第2章 相利共生(澤村大地)
「清水さん、ここの問題、ちょっと教えてもらえないかな?」
「潔子さぁん!よかったら俺らと飯食いませんかあっ!?」
昼休みを告げるチャイムが鳴ると、いつも彼女の周りに人だかりができる。あっという間に完成するのは、男子生徒のゴミ溜まりだ。
清水さん、潔子さん、と持て囃されて、中心にいる彼女だけがツンと澄まして当り障りのない言葉を口にする。彼女が下心を鮮やかに受け流すたび、男子たちの熱は余計に上昇していくみたいだ。
「大変だなぁ、あいつ」
2つ隣のクラスから、私の隣の席へとやってきた澤村大地が呑気に呟く。そうだねぇ、と私も返す。3年2組の教室では、いつも見慣れた光景だった。
「いちいち相手をしても面倒くさいし、スルーしても騒がれるなんてな」
「美人であるが故の苦労だよね。それでも怒らない潔子は偉いと思う」
「偉いよなぁ。俺、なんか尊敬しちゃうよ」
「大地、そろそろ助けてあげたら?」
弁当を広げながらそう言うと、そうだな、と大地が立ち上がる。なんてことはない、ただ近くへ行って、咳払いを1つするだけだ。ゴホン、とわざとらしく音を立てるだけで、大地の顔を見た男子たちがサッと退く。
「あのさ、清水。今度の練習試合のことなんだけどさ、」
そして彼は、取ってつけたような部活の話題で話しかける。潔子も敢えて明るく接する。そんな2人を見た男子たちは、意味ありげに目配せをしてどこかへと散って行ってしまう。
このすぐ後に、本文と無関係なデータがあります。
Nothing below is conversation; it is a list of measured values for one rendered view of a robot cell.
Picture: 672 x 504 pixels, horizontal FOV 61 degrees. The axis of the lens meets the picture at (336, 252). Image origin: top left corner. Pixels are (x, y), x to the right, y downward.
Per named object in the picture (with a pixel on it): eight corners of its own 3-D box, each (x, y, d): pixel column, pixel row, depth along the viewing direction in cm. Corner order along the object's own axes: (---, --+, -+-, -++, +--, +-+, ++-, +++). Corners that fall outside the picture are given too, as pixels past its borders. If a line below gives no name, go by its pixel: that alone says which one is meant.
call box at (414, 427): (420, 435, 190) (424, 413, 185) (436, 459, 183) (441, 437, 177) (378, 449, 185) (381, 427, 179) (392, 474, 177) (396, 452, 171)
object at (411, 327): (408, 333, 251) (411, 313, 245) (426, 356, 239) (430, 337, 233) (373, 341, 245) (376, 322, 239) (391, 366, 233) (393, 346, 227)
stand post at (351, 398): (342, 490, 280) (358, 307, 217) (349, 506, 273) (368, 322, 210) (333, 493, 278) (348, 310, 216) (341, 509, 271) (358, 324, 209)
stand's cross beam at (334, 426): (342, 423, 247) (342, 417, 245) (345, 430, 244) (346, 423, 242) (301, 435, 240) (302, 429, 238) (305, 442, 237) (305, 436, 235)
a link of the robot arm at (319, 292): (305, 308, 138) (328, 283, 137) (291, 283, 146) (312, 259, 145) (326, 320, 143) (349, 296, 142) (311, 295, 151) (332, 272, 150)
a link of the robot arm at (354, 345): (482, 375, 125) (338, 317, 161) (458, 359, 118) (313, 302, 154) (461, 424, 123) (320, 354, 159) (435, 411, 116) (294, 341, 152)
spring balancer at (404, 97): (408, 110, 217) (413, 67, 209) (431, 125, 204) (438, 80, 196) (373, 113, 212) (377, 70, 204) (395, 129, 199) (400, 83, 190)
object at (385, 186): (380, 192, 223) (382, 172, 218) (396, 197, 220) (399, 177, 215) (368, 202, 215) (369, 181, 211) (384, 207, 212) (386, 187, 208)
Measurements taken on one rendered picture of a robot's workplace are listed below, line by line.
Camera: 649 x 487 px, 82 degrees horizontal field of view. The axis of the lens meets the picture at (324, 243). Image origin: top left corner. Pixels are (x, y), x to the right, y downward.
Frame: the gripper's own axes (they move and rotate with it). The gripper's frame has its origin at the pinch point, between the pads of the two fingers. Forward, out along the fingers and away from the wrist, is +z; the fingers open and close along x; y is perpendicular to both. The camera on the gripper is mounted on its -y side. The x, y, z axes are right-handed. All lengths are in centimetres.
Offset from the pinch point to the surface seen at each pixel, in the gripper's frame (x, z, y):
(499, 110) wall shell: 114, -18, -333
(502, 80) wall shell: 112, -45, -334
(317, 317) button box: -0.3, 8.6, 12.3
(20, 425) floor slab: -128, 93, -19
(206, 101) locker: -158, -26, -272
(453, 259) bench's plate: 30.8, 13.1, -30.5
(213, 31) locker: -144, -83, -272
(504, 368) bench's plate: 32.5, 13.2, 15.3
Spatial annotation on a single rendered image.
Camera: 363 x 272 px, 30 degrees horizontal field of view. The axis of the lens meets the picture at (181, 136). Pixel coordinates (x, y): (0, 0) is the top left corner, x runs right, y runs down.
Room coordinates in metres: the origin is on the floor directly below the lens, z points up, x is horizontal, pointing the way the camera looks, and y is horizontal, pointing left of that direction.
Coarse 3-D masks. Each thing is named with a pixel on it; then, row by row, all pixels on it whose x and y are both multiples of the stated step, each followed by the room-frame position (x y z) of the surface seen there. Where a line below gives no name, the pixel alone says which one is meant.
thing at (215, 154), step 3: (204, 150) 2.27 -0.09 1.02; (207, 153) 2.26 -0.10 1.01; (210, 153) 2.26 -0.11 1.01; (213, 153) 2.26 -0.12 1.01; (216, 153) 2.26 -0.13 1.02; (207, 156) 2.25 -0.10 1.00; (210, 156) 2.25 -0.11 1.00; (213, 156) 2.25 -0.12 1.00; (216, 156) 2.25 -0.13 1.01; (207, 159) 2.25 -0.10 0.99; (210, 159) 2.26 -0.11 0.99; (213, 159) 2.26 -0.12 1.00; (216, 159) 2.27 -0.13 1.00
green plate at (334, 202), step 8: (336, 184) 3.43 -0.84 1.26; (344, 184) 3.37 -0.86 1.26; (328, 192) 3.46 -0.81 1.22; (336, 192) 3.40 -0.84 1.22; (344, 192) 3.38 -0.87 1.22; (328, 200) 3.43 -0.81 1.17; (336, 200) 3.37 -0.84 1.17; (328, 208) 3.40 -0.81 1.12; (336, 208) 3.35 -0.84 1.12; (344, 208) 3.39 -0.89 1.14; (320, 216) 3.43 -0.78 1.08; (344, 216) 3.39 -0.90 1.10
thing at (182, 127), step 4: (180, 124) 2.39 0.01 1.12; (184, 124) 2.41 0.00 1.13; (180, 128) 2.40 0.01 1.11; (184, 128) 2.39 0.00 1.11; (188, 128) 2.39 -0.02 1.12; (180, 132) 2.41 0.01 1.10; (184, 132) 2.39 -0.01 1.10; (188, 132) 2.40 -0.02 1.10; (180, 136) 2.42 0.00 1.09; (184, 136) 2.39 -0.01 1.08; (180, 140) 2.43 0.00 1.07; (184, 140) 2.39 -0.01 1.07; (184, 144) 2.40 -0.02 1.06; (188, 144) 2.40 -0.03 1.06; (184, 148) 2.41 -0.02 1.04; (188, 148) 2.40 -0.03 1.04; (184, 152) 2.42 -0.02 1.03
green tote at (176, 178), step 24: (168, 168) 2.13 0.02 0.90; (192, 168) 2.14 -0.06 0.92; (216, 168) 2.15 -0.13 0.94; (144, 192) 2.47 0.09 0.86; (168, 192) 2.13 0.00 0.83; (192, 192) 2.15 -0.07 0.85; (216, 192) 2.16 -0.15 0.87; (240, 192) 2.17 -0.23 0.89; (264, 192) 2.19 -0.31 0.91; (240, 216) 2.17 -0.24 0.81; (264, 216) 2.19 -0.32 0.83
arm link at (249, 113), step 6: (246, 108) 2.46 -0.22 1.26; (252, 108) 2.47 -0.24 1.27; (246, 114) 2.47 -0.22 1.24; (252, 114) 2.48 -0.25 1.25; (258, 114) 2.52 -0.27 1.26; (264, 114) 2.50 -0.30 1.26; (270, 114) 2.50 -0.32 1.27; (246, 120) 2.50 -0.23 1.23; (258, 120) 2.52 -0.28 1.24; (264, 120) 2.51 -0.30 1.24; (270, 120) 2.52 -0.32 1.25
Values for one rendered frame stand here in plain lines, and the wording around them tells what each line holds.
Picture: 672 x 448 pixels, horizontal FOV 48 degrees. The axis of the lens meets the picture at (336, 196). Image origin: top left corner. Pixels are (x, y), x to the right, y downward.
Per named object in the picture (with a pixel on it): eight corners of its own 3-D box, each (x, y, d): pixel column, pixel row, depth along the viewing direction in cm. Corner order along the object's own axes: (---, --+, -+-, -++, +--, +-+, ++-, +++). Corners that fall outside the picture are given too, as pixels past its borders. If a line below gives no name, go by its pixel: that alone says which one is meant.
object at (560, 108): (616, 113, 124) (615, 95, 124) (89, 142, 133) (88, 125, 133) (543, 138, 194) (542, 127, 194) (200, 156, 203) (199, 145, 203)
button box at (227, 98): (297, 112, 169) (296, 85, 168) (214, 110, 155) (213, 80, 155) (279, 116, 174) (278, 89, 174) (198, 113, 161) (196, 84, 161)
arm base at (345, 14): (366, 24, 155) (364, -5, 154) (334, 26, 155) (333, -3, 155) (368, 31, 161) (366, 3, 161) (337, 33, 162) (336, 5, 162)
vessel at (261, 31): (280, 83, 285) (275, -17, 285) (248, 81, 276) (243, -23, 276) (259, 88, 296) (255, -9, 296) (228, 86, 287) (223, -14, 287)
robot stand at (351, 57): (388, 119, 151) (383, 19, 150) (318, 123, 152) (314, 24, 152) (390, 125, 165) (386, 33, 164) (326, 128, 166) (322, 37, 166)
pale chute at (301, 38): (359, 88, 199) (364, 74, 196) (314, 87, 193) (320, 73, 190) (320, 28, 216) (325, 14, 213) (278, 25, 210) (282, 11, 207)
その一部始終を後ろの席から眺めつつ、私は玉子焼きを口に放った。
男は馬鹿な生き物である。無垢な女性が大好きで、可憐で純情な乙女を好む生き物である。そんな男の願望を集約して具現化させたような人間が何を隠そう清水潔子だ。そして下衆な男たちから、彼女を守るのが私と大地の役目である。
「おかえり、大地」
「全く、よく飽きないよな。2組の奴らも」
見事男子を解散させた澤村大地が、私の隣へ戻ってくる。そんな彼の功績を左手の親指で讃えてやり、報酬として購買のパンを放ってあげた。
「大地のおかげで、今日も潔子の平穏は守られたね」
「大袈裟だな」
はは、と肩を揺らして大地が笑う。潔子はと言うと、無事に女子グループに混じって昼食を広げ始めた。彼女が楽しそうにお喋りしながらおにぎりを口に運ぶ。その横顔を眺めることが私の幸せなのである。